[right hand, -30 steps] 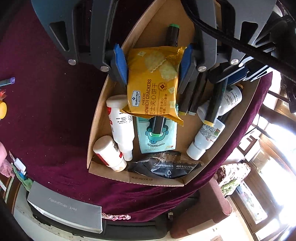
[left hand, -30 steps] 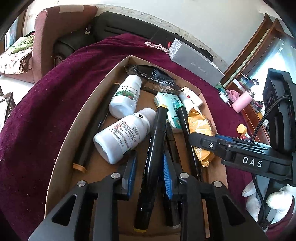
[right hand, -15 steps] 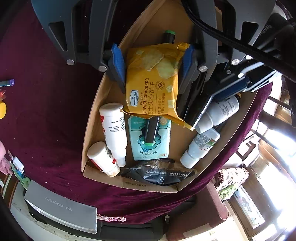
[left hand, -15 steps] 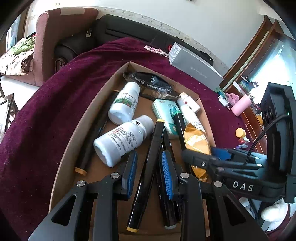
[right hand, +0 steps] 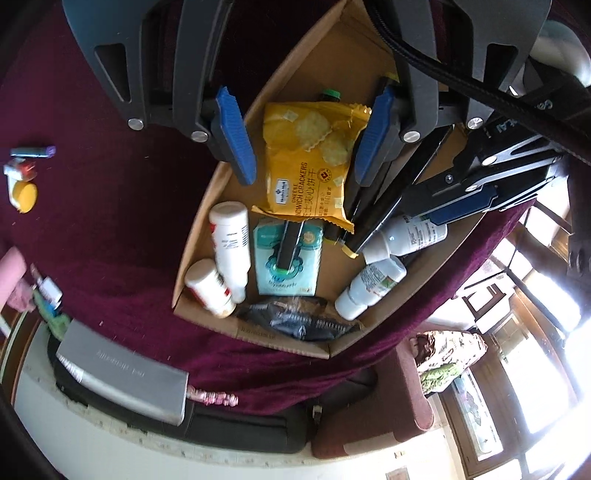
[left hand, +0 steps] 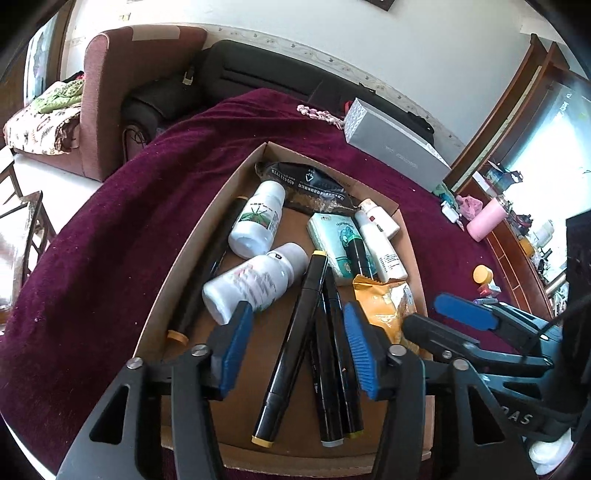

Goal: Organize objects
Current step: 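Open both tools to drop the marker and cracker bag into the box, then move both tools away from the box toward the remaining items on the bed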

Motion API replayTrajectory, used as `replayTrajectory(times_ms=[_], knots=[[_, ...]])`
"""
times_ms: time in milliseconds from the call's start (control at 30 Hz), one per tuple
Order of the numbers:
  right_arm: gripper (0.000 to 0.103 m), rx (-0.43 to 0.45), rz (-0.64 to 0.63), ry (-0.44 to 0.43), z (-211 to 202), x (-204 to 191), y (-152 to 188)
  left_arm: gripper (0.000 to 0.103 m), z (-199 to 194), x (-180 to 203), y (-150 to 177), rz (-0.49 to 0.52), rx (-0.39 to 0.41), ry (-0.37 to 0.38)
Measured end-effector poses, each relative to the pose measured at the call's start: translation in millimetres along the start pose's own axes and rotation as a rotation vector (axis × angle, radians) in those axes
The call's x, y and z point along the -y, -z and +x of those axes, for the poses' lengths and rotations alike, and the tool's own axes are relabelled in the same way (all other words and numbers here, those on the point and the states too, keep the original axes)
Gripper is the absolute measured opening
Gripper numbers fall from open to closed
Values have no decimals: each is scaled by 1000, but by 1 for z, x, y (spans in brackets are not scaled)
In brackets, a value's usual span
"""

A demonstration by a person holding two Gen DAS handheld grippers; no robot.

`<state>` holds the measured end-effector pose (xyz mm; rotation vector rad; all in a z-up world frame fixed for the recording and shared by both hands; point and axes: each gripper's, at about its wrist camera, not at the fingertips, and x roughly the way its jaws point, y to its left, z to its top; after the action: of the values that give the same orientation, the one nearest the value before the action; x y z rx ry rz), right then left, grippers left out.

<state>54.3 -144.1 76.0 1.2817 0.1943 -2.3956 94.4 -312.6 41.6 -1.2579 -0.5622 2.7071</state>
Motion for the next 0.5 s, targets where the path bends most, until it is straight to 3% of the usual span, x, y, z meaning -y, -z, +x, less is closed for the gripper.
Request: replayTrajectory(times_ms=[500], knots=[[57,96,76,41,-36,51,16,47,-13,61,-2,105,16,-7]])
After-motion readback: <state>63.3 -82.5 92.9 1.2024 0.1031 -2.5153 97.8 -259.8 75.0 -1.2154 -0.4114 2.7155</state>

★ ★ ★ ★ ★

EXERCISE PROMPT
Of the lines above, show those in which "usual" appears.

WRITTEN SOLUTION
In brackets, a value's usual span
Motion for the next 0.5 s, targets where the path bends most, until it is straight to 3% of the usual span, x, y, z meaning -y, -z, +x, less is closed for the gripper.

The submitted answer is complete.